## Exercise
Please repeat, exactly and without pictures, the lines of the entries below that run from the one containing "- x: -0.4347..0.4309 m" through the one containing "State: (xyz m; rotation".

___ Provided records

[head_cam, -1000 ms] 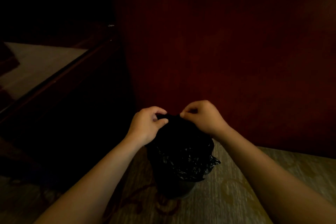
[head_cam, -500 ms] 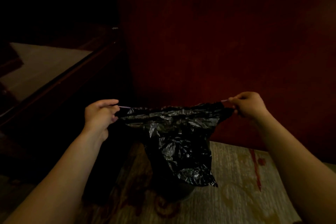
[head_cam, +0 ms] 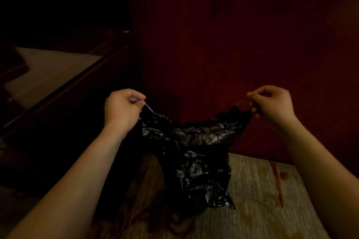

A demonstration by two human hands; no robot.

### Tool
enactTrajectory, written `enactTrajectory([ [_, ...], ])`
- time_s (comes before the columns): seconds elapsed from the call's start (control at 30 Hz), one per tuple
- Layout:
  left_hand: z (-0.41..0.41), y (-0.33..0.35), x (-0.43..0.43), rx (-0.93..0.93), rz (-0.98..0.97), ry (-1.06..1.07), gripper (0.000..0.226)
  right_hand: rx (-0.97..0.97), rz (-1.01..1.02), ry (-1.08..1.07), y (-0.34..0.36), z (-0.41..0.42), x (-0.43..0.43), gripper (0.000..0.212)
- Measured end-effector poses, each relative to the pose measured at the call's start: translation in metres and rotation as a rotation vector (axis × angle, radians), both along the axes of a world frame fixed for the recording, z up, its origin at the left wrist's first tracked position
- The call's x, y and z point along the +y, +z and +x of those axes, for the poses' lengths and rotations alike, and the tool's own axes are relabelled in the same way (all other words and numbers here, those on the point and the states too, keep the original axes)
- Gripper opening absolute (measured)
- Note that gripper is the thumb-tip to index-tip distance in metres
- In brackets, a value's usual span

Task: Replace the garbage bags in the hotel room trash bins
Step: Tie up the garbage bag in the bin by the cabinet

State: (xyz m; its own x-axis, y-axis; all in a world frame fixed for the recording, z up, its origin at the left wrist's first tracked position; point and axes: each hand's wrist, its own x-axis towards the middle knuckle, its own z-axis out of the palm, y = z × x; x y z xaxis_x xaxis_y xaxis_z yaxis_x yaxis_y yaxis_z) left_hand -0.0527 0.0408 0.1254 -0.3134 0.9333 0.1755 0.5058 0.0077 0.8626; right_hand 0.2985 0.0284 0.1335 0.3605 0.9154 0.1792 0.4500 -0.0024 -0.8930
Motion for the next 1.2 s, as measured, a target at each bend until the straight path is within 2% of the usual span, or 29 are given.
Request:
enactTrajectory([
  [0.1,0.013,0.004,0.001,0.043,-0.041,-0.088,0.021,-0.054,-0.013,0.077,0.000,-0.017,0.004,0.016],
  [0.2,0.021,0.007,0.000,0.059,-0.010,-0.082,0.011,-0.176,-0.003,0.089,-0.004,-0.023,0.003,0.018],
  [0.37,0.032,0.013,-0.006,0.319,0.078,-0.127,0.019,-0.564,0.066,0.149,0.002,-0.032,-0.003,0.018],
  [0.47,0.037,0.017,-0.004,0.375,0.202,-0.110,0.019,-0.647,0.158,0.106,0.007,-0.037,-0.002,0.014],
  [0.57,0.047,0.016,-0.006,0.494,0.116,-0.200,0.019,-0.741,0.093,0.217,0.010,-0.045,-0.001,0.014],
  [0.67,0.047,0.024,0.000,0.407,0.187,-0.123,0.016,-0.640,0.206,0.118,0.016,-0.044,0.001,0.013],
  [0.7,0.048,0.027,0.000,0.432,0.204,-0.141,0.016,-0.646,0.219,0.123,0.018,-0.045,0.002,0.012],
  [0.77,0.051,0.030,-0.001,0.506,0.204,-0.212,0.015,-0.697,0.168,0.210,0.019,-0.051,0.004,0.012],
  [0.83,0.053,0.037,0.001,0.418,0.195,-0.181,0.014,-0.605,0.199,0.162,0.022,-0.053,0.006,0.013],
  [1.0,0.045,0.034,0.005,0.354,0.159,-0.146,0.013,-0.502,0.230,0.121,0.026,-0.055,0.006,0.013],
  [1.1,0.042,0.032,0.006,0.410,0.113,-0.180,0.013,-0.417,0.174,0.137,0.032,-0.053,0.006,0.012],
  [1.2,0.037,0.041,0.014,0.226,0.190,-0.107,0.010,-0.310,0.222,0.093,0.037,-0.051,0.008,0.012],
])
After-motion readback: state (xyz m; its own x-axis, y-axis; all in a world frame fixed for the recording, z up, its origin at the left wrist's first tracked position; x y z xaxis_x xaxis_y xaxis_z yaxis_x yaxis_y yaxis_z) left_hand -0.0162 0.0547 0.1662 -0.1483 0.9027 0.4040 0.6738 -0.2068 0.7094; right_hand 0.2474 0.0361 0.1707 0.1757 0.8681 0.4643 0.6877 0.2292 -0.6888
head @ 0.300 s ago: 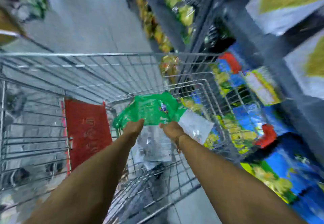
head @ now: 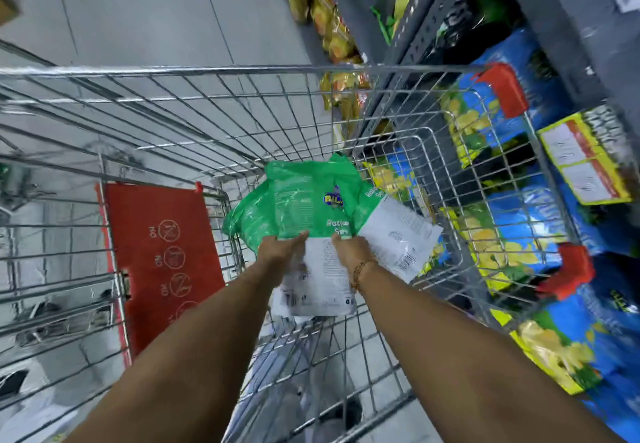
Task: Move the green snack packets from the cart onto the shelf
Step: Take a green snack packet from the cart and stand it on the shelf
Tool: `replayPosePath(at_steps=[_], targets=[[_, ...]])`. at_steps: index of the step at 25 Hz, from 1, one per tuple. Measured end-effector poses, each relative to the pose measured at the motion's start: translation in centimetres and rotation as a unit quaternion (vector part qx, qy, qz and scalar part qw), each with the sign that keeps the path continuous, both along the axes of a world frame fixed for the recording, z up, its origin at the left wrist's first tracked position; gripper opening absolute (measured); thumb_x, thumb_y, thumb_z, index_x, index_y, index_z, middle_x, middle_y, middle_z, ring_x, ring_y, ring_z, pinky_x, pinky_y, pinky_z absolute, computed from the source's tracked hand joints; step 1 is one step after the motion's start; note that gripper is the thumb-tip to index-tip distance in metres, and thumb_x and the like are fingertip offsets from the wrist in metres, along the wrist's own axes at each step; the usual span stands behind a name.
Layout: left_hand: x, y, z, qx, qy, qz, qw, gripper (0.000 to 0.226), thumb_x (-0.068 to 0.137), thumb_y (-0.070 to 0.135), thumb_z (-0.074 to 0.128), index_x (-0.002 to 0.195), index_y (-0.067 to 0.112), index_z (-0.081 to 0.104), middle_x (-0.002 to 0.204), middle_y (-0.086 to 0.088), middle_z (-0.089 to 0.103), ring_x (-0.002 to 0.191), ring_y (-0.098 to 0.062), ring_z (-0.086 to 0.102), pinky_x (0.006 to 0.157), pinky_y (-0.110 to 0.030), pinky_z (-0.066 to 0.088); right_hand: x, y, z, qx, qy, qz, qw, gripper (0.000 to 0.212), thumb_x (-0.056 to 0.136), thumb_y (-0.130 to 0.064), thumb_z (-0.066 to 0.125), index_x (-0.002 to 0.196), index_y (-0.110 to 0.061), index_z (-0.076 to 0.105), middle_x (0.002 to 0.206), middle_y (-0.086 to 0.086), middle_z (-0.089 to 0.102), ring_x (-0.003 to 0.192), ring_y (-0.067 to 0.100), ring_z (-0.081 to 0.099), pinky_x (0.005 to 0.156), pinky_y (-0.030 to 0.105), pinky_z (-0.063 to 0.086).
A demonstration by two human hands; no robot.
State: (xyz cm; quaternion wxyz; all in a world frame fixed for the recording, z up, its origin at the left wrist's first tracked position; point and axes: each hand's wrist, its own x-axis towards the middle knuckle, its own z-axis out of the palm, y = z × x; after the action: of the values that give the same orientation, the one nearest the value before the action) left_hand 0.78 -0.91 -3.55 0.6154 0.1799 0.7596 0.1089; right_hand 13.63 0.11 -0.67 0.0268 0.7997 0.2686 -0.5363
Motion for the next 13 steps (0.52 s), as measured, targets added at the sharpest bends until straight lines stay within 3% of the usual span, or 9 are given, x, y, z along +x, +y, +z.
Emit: replayPosePath(at_steps=[2,3,4,5,6,10,13], targets=[[0.4,-0.2,1.1,0.026,0.023,0.012,0.999,0.046,0.082,0.030,0.066,0.108,-0.007,0.056,0.068,-0.008,0.069,0.047,-0.010,0.064,0.037,-0.013,0.047,-0.1,-0.1,1.3,0.028,0.001,-0.059,0.998,0.049,0.093,-0.026,0.048,0.126,0.009,0.046,0.131,0.023,0.056,0.121,0.034,0.054,0.097,0.034,0.046],[0.8,-0.1,2.0,0.051,0.028,0.038,0.998,0.049,0.082,0.035,0.065,0.111,-0.004,0.054,0.081,-0.011,0.074,0.068,-0.012,0.069,0.056,-0.016,0.055,0.3,0.0,2.2,0.049,0.003,-0.081,0.995,0.048,0.092,-0.025,0.050,0.126,0.008,0.047,0.131,0.023,0.056,0.120,0.035,0.054,0.098,0.035,0.046],[1.4,-0.2,3.6,0.082,0.038,0.034,0.995,0.063,0.080,0.044,0.064,0.121,-0.002,0.048,0.106,-0.017,0.071,0.094,-0.021,0.068,0.080,-0.027,0.057,0.6,0.0,3.2,0.077,0.009,-0.101,0.992,0.046,0.091,-0.025,0.051,0.124,0.006,0.048,0.126,0.023,0.058,0.116,0.034,0.056,0.097,0.035,0.046],[2.4,-0.3,5.5,0.117,0.042,0.036,0.992,0.081,0.075,0.055,0.062,0.131,0.002,0.038,0.127,-0.022,0.058,0.111,-0.031,0.059,0.096,-0.041,0.050,0.8,0.1,4.6,0.109,0.015,-0.117,0.987,0.045,0.090,-0.026,0.051,0.124,0.004,0.048,0.119,0.022,0.060,0.111,0.033,0.057,0.096,0.036,0.046],[3.2,-0.3,7.3,0.154,0.037,0.037,0.987,0.090,0.071,0.061,0.061,0.136,0.005,0.031,0.137,-0.023,0.049,0.118,-0.036,0.052,0.102,-0.048,0.044,1.1,0.1,6.1,0.142,0.020,-0.132,0.981,0.045,0.090,-0.026,0.051,0.125,0.002,0.048,0.115,0.021,0.059,0.108,0.032,0.057,0.095,0.036,0.046],[8.3,-0.2,16.7,0.362,0.042,0.073,0.928,0.055,0.086,0.034,0.057,0.131,0.004,0.043,0.137,-0.020,0.049,0.126,-0.030,0.046,0.103,-0.034,0.035,4.4,-1.6,14.3,0.336,0.021,-0.242,0.910,0.043,0.089,-0.021,0.049,0.126,-0.001,0.046,0.125,0.024,0.057,0.114,0.037,0.054,0.093,0.037,0.042],[14.4,-2.2,23.6,0.488,-0.017,0.032,0.872,0.032,0.087,0.028,0.057,0.112,0.007,0.058,0.114,-0.019,0.063,0.109,-0.028,0.057,0.095,-0.035,0.040,9.0,-6.1,21.1,0.496,0.004,-0.333,0.802,0.034,0.087,-0.023,0.047,0.114,-0.003,0.050,0.093,0.016,0.059,0.076,0.029,0.055,0.071,0.025,0.042]])
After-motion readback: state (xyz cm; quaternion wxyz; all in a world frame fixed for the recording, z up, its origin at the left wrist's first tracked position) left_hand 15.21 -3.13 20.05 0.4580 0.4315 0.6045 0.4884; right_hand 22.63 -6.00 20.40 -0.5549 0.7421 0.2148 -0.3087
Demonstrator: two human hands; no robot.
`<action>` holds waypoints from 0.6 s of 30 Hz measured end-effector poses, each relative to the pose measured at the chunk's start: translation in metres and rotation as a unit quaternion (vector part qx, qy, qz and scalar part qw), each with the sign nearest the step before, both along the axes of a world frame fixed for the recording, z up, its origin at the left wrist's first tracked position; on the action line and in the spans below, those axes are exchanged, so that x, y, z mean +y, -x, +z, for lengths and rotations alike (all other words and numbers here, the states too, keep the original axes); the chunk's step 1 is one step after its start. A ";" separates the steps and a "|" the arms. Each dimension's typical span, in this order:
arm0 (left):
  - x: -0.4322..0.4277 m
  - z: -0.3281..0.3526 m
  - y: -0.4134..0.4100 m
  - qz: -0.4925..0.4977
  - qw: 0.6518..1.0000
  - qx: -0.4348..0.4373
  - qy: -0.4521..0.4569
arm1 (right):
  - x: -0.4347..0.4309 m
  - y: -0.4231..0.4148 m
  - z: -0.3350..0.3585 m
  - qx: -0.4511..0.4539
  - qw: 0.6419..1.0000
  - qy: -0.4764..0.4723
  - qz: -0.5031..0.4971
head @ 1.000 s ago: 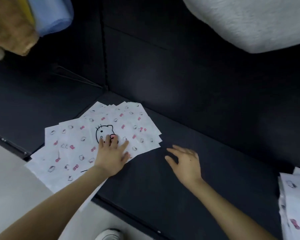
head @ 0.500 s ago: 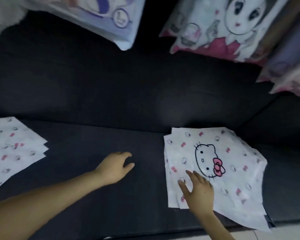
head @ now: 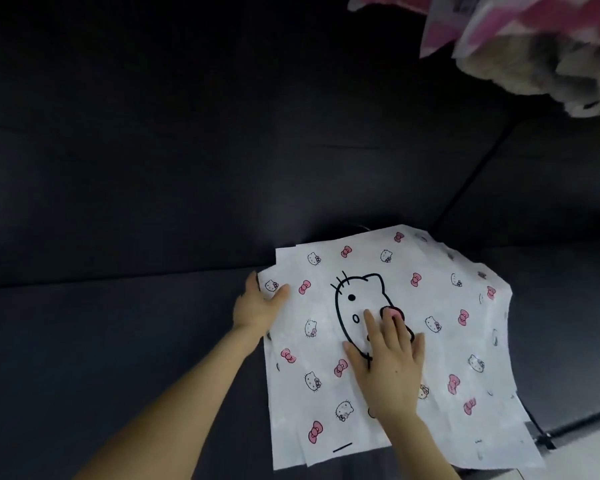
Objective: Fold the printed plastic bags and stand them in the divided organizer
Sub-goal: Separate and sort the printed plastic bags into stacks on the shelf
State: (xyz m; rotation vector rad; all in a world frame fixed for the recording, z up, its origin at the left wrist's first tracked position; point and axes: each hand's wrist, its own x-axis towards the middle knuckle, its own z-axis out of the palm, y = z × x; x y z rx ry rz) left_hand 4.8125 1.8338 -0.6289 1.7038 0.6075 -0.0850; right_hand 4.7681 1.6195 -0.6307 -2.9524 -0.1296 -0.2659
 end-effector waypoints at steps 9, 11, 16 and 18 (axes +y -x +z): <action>-0.024 -0.006 -0.023 -0.045 0.995 0.018 0.082 | -0.029 -0.003 -0.009 -0.052 0.999 0.018 -0.003; -0.034 -0.007 -0.020 -0.065 0.993 0.005 0.098 | -0.033 -0.002 -0.010 -0.058 0.998 0.010 -0.002; -0.052 -0.008 -0.010 -0.017 0.994 -0.077 0.075 | -0.045 -0.003 -0.013 -0.082 0.997 -0.005 0.001; -0.054 -0.002 -0.005 -0.005 0.994 -0.093 0.064 | -0.047 -0.005 -0.012 -0.084 0.996 -0.009 0.002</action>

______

## Worked solution
  - x: -0.4347..0.4309 m
  - y: -0.4231..0.4148 m
  - z: -0.3350..0.3585 m
  - qx: -0.4511..0.4539
  - qw: 0.6419..1.0000
  - qy: -0.4764..0.4723
  - qz: -0.5031..0.4971
head @ 1.000 s ago: 
head @ 0.500 s ago: 
head @ now: 
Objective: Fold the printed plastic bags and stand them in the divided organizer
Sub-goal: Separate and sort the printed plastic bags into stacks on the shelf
State: (xyz m; rotation vector rad; all in a world frame fixed for the recording, z up, its origin at the left wrist's first tracked position; point and axes: each hand's wrist, its own x-axis towards the middle knuckle, its own z-axis out of the palm, y = z × x; x y z rx ry rz) left_hand 4.8125 1.8338 -0.6289 1.7038 0.6075 -0.0850; right_hand 4.7681 1.6195 -0.6307 -2.9524 -0.1296 -0.2659

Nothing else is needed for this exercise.